What is subungual herniation of the cerebellar tonsils

  Arnold-Chiari malformation is a congenital hypoplasia of the embryonic hindbrain, characterized by herniation of the inferior cerebellar tonsil into the spinal canal, causing a range of symptoms.
  
  How is submicrocephalic tonsillar herniation malformation typed?
  Type I: The cerebellar tonsils are elongated and penetrate into the spinal canal in a tongue-like manner through the foramen magnum, but the fourth ventricle remains on the foramen magnum; Type II: The fourth ventricle and its choroid and medulla oblongata herniate below the foramen magnum together with the cerebellar tonsils, and the V~XII pairs of cerebral nerves are stretched and displaced to varying degrees, and can descend to the middle cervical segment in severe cases; Type III: Chiari II with cervical spina bifida and Type III: Chiari II with cervical spina bifida and spondylolisthesis; Type IV: Chiari malformation with cerebellar hypoplasia.
  What are the clinical manifestations?
  The clinical manifestations of Chiari I malformation are related to the degree of displacement of the lower herniated tissue, the presence or absence of bone deformities or other congenital malformations, and the presence or absence of spinal hydrocele.
  1.Chiari I malformation
Headache is a common symptom, mainly located in the suboccipital area, which is aggravated by movement and coughing, and can affect life and work in the later stage. There are less cerebral nerve symptoms, mainly facial numbness, diplopia, tinnitus, hearing impairment, pronunciation and swallowing disorder. When the medulla oblongata and superior cervical medulla are affected, motor and sensory impairment will occur to varying degrees. When the cerebellum is affected, nystagmus and ataxia appear. In severe cases, increased intracranial pressure may appear, such as headache, nausea and vomiting.
  2.Chiari II malformation
  Many infants with Chiari II malformation are born with spinal cord spondylolisthesis, and most of the patients with spinal cord spondylolisthesis can be seen with Chiari malformation on MRI. Newborns often present with severe respiratory stridor, apnea, absence of the vomiting reflex, and tetraplegia. Older children are less likely to have an acute onset of symptoms, which are mainly nystagmus, limb weakness or spasticity, ataxia, neck pain, and dysphagia. Most children with Chiari I malformation also have scoliosis and other congenital malformations of the head.
  Why is magnetic resonance imaging (MRI) the adjunctive test of choice for this disease?
  MRI is currently the best imaging test for diagnosing Chiari malformation and spinal cord cavitation because it shows soft tissue deformities very clearly and without damage to the body. In contrast to dynamic MRI, T2-weighting can be used to study the flow pattern of the cerebrospinal fluid, which is useful for understanding the fluid dynamics of the fluid in the fluid-filled cavity.

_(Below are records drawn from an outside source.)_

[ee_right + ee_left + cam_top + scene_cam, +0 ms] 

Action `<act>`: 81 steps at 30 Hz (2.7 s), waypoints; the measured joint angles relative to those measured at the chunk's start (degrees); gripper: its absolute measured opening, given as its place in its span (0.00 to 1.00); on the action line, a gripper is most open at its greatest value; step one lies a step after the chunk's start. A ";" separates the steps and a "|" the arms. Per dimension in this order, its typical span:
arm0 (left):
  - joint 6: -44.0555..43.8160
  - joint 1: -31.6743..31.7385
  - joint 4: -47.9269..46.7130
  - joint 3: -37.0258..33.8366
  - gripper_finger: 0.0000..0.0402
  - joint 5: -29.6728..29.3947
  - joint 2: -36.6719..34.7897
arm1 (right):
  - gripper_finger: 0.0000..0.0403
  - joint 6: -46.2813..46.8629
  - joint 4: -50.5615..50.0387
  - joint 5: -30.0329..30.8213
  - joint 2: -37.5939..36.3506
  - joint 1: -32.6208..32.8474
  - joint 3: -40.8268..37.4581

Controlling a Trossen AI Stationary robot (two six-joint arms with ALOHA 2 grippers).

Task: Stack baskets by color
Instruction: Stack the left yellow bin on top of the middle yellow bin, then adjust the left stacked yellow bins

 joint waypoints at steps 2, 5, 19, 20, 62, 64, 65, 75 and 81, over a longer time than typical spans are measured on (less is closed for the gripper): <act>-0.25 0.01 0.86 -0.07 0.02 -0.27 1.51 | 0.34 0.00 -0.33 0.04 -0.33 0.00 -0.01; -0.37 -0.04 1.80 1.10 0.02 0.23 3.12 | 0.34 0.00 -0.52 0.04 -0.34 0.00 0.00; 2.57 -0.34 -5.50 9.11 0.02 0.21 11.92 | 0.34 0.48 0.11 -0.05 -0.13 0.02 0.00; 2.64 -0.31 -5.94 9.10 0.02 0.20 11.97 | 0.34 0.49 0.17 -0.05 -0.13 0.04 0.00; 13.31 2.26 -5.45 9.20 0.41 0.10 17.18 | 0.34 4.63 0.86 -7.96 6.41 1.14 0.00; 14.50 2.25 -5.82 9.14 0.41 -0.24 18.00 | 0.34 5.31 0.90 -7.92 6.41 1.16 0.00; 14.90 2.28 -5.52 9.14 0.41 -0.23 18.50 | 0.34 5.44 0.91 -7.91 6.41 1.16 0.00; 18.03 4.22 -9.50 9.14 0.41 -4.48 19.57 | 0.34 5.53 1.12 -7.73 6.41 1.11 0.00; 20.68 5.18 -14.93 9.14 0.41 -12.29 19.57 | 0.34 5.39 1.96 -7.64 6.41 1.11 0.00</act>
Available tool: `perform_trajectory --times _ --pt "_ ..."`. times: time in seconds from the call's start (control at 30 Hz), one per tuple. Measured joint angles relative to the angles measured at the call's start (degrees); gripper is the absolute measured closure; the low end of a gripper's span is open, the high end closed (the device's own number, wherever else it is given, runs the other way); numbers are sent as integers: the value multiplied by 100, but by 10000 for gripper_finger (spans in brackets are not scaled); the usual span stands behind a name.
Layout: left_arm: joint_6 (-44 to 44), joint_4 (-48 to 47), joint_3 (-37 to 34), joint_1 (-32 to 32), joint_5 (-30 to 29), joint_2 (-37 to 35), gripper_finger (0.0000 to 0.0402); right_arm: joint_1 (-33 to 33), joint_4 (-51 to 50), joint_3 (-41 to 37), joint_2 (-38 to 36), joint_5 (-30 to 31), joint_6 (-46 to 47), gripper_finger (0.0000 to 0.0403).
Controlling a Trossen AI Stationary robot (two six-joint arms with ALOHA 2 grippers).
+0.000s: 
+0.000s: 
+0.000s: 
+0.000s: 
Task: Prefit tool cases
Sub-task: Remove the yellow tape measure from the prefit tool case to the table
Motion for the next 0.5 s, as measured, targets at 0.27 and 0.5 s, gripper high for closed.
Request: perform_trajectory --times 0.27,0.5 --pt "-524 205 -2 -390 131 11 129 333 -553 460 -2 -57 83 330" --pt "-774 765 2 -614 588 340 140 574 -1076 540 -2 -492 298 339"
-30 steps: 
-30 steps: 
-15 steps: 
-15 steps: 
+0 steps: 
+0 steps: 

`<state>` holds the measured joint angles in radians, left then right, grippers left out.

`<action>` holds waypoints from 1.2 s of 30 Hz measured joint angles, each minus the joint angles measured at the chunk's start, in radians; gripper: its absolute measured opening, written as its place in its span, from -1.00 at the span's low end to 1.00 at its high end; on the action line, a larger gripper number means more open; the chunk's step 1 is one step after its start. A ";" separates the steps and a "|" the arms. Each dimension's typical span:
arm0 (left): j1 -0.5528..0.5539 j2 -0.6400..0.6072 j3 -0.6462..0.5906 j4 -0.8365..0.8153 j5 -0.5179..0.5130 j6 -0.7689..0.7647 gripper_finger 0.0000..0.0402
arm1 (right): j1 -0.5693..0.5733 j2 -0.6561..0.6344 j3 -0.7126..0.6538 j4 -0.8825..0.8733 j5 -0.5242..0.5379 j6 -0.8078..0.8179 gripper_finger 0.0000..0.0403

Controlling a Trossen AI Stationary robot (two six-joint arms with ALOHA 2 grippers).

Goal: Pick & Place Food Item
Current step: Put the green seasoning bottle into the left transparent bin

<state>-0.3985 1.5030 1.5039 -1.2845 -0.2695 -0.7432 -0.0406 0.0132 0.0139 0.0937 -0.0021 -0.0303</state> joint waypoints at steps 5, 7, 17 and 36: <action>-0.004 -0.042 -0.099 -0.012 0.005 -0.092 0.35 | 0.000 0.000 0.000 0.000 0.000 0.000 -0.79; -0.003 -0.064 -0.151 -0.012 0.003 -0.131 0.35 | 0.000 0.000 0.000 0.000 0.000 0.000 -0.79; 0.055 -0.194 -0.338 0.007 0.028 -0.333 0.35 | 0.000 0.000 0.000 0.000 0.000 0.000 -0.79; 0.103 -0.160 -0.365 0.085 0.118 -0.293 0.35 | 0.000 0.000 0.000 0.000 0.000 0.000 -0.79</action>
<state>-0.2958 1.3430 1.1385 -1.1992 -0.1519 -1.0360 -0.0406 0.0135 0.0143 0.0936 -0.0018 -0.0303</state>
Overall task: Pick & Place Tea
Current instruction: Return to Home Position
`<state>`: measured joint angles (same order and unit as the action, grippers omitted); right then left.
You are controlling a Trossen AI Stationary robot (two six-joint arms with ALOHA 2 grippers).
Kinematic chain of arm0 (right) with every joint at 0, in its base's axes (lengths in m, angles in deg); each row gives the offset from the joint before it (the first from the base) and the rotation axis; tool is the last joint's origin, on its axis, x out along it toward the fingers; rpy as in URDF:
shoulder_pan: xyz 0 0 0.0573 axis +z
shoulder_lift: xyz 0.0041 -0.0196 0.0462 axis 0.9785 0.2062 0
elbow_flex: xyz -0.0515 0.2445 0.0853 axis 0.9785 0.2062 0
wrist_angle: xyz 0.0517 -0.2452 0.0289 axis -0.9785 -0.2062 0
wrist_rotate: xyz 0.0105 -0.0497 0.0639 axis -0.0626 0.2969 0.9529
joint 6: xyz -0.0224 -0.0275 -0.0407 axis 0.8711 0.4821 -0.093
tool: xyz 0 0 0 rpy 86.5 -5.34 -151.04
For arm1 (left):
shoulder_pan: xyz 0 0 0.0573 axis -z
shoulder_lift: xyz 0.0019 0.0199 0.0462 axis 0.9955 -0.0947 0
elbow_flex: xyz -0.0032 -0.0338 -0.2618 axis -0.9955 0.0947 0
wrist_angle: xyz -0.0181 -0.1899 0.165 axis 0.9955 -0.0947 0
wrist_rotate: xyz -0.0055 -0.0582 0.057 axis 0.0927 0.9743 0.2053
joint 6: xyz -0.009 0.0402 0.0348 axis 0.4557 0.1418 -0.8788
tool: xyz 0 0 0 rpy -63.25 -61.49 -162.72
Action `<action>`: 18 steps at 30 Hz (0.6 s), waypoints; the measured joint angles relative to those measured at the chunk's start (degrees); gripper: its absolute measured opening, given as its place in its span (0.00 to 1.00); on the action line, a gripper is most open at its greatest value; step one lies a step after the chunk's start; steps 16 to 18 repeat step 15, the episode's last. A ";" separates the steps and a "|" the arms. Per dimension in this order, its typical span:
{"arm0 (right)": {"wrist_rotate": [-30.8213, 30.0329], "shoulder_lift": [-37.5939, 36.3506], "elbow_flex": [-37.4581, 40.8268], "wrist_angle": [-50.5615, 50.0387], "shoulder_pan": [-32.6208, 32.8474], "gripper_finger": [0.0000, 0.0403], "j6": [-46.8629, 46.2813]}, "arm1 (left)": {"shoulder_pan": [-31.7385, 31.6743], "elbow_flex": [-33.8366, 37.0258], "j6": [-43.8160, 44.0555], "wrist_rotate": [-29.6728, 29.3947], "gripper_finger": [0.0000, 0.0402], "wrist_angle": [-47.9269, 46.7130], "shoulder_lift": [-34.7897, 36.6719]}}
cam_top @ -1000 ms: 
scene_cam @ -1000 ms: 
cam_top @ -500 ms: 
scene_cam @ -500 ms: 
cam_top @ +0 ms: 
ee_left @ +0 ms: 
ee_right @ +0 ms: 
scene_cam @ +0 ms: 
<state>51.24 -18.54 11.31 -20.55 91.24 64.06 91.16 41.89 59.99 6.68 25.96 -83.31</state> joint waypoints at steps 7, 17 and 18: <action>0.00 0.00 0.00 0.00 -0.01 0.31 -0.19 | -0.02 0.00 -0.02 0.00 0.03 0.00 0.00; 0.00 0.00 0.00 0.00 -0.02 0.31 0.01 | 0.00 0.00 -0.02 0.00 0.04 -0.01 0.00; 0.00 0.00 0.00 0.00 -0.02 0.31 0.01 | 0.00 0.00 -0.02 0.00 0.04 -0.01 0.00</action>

It is generally believed that surgery is effective in patients with abnormal cerebrospinal fluid fluid dynamics; conversely, surgery is not effective. sagittal plane of TSE sequence can adequately display Chiari malformation, and can clearly show where the cerebellum, brainstem and cervical medulla are located from different angles, as well as the influence of the bone and cartilage in the occipitocervical region on the surrounding neural tissue, and can also well show its complication of the spinal fluid cavity, as well as flattened skull base, atlanto-occipital The degree and extent of bony deformities such as flat skull base and atlanto-occipital fusion can also be well visualized.
  What treatment should be taken?
  Usual care should be taken to avoid trauma and hyperextension of the head and neck to avoid exacerbation of symptoms or respiratory arrest with medulla oblongata compression.
  1.Treatment principles for Chiari I type
  (1) Patients with no symptoms may not consider surgery for the time being, but close follow-up is required.
  (2) Patients with clinical symptoms but without spinal cord hydrocele should undergo decompression of the posterior cranial fossa and cervical 1~2 segments.
  (3) Patients with spinal cord cavitation should undergo decompression of the posterior cranial fossa and cervical 1~2 segments alone, or perform spinal cord cavitation shunt at the same time, as appropriate.
  (4) Patients with other deformities of the occipital cervical region that require surgical solution can be treated together.
  2.Chiari II type 
   It is generally believed that Chiari II malformation is an irreversible congenital malformation and decompression is not effective, but early surgery is still recommended because it helps to relieve the disease, and if there are other malformations, the corresponding treatment should be done, such as repair of spinal cord spinal membrane expansion and ventriculo-abdominal shunt if there is hydrocephalus.
  What is the prognosis?
  The prognosis is good for most patients, but the earlier the onset of symptoms (e.g., in infancy), the worse the prognosis. The previous surgical results show that the greatest number of patients have improved painful symptoms after surgery, and most of the muscle tonicity is also relieved, while hyperalgesia is the least progressed. Complications after posterior decompression surgery include death, neurological dysfunction, and irregular respiratory heartbeat. Sensory dissociation or bilateral upper extremity muscle atrophy may occur.